Prove that lim(x→0) sin x/x = 1 using squeeze theorem.

Find lim(x→0) sin x/x — Fundamental Limit

Question

Prove that:

\lim_{x \to 0} \frac{\sin x}{x} = 1

where $x$ is measured in radians.

Solution — Step by Step

If we substitute $x = 0$ directly, we get $\frac{\sin 0}{0} = \frac{0}{0}$ — an indeterminate form. This tells us the limit might still exist, but we need a geometric argument to find it.

Consider a unit circle (radius = 1). For a small positive angle $x$ radians, we compare three areas:

Triangle OAP (inscribed): area $= \frac{1}{2} \sin x$
Circular sector OAP: area $= \frac{1}{2} x$
Triangle OAT (circumscribed): area $= \frac{1}{2} \tan x$

Since the triangle fits inside the sector, which fits inside the outer triangle:

\frac{1}{2}\sin x \leq \frac{1}{2}x \leq \frac{1}{2}\tan x

Dividing all parts by $\frac{1}{2}\sin x$ (positive for small $x > 0$ ):

1 \leq \frac{x}{\sin x} \leq \frac{1}{\cos x}

Taking reciprocals flips the inequalities:

\cos x \leq \frac{\sin x}{x} \leq 1

As $x \to 0$ , we know $\cos x \to 1$ . So our expression $\frac{\sin x}{x}$ is squeezed between $\cos x$ and $1$ , both approaching $1$ .

By the Squeeze Theorem (Sandwich Theorem):

\lim_{x \to 0} \frac{\sin x}{x} = 1

The argument above works for $x > 0$ . For $x < 0$ , let $x = -t$ where $t > 0$ :

\frac{\sin x}{x} = \frac{\sin(-t)}{-t} = \frac{-\sin t}{-t} = \frac{\sin t}{t}

Since this equals the positive case, the limit from both sides is $1$ . Hence the two-sided limit equals $\boxed{1}$ .

Why This Works

The Squeeze Theorem is the right tool here because we cannot algebraically simplify $\frac{\sin x}{x}$ — there’s no cancellation.
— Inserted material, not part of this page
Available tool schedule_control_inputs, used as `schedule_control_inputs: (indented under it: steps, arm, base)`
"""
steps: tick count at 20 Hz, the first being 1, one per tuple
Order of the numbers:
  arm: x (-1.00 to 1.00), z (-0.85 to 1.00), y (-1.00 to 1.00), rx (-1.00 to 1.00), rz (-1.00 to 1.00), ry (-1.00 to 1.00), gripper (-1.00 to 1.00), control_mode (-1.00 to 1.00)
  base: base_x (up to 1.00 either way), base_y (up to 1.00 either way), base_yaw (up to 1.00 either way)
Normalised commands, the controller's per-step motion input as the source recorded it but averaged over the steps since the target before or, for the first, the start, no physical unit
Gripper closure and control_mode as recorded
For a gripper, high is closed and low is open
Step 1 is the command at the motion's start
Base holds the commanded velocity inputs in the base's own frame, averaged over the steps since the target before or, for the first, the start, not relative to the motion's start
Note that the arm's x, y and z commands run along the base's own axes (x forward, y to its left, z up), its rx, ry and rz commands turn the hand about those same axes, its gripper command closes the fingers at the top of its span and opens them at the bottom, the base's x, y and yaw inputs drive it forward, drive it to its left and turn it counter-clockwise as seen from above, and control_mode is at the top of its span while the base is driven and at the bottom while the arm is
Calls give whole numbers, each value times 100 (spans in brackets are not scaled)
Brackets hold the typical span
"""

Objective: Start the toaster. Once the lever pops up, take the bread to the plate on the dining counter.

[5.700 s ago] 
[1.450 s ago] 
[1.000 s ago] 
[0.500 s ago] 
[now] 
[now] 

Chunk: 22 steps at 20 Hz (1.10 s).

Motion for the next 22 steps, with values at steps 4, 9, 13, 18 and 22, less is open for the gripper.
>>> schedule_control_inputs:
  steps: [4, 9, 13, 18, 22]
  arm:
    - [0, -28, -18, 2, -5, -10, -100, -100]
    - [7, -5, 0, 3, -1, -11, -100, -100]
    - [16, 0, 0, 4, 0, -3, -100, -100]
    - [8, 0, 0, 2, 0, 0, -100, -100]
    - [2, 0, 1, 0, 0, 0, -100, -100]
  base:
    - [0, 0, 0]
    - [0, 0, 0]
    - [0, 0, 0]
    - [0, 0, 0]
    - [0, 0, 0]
Instead, we trap the function between two simpler functions that converge to the same value.

The geometric setup on the unit circle is the key insight. Areas give us a natural inequality because containment of regions directly translates into containment of their areas. The sector area $\frac{1}{2}x$ uses the fact that for a unit circle, arc length equals the angle in radians — which is precisely why this whole argument requires radian measure.
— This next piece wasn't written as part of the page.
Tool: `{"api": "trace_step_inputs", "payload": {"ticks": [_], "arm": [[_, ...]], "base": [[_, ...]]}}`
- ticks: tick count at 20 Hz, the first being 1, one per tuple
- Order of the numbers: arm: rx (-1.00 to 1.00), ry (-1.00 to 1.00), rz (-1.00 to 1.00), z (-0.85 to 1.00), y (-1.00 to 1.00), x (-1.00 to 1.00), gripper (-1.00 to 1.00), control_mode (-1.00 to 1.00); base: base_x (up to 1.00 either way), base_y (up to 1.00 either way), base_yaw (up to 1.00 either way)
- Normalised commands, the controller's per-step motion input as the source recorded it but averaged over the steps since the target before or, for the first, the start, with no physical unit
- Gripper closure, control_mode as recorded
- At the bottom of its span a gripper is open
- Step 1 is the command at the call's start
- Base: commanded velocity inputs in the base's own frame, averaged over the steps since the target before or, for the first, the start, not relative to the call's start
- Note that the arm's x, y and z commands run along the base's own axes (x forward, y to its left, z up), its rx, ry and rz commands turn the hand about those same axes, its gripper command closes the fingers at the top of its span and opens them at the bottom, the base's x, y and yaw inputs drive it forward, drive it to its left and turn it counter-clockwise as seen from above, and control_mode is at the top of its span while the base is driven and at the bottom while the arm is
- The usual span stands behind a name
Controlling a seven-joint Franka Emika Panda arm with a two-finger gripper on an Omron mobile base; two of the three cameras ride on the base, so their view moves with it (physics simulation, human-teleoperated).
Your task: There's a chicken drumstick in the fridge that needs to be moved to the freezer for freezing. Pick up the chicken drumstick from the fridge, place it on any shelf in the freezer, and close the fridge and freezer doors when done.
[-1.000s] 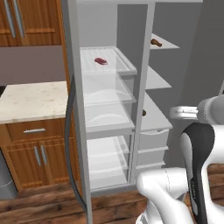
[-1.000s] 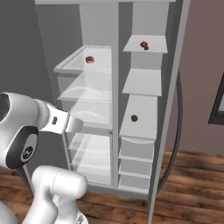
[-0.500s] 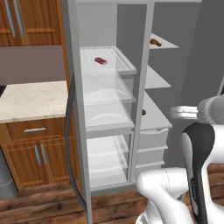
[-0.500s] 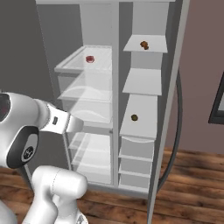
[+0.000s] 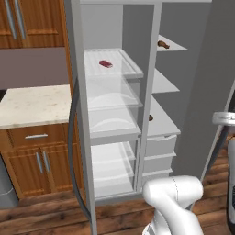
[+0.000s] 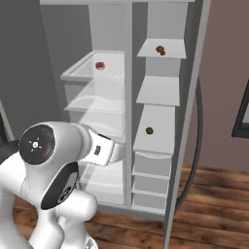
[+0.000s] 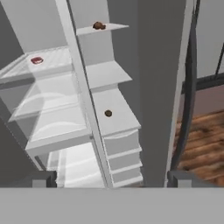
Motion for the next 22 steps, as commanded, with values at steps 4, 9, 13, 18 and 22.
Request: {"api": "trace_step_inputs", "payload": {"ticks": [4, 9, 13, 18, 22], "arm": [[0.01, -0.09, -0.02, -0.09, -0.92, -0.06, -1.0, -1.0], [0.01, -0.1, -0.01, -0.04, -0.66, -0.03, -1.0, -1.0], [0.0, -0.16, -0.03, 0.0, 0.76, -0.56, -1.0, -1.0], [0.0, -0.15, -0.04, 0.0, 0.85, -0.07, -1.0, -1.0], [0.0, -0.12, -0.02, 0.0, 0.01, -0.01, -1.0, -1.0]], "base": [[0.0, 0.0, 0.0], [0.0, 0.0, 0.0], [0.0, 0.0, 0.0], [0.0, 0.0, 0.0], [0.0, 0.0, 0.0]]}}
If you try this limit with $x$ in degrees, you get $\frac{\pi}{180}$ , not $1$ . This is why calculus always works in radians — derivatives of trig functions come out clean only then.

Alternative Method

For JEE, you’ll often use the result directly as a standard limit. But L’Hôpital’s Rule also works (though it’s circular if you’re trying to derive the derivative of $\sin x$ ):

Since $\frac{\sin x}{x}$ is $\frac{0}{0}$ form at $x = 0$ , differentiate numerator and denominator separately:

\lim_{x \to 0} \frac{\sin x}{x} = \lim_{x \to 0} \frac{\cos x}{1} = \cos 0 = 1

In JEE Main and board exams, this result is a direct standard limit — you’re allowed to quote it without proof. What gets asked are problems that reduce to this form, like $\lim_{x \to 0} \frac{\sin 3x}{x}$ or $\lim_{x \to 0} \frac{\tan x}{x}$ .

Common Mistake

Forgetting to check radian measure. Students apply $\lim_{x \to 0} \frac{\sin x}{x} = 1$ to expressions where $x$ is implicitly in degrees. If the problem involves a degree-based formula, the answer is $\frac{\pi}{180}$ , not $1$ . Always confirm you’re working in radians before using this standard limit.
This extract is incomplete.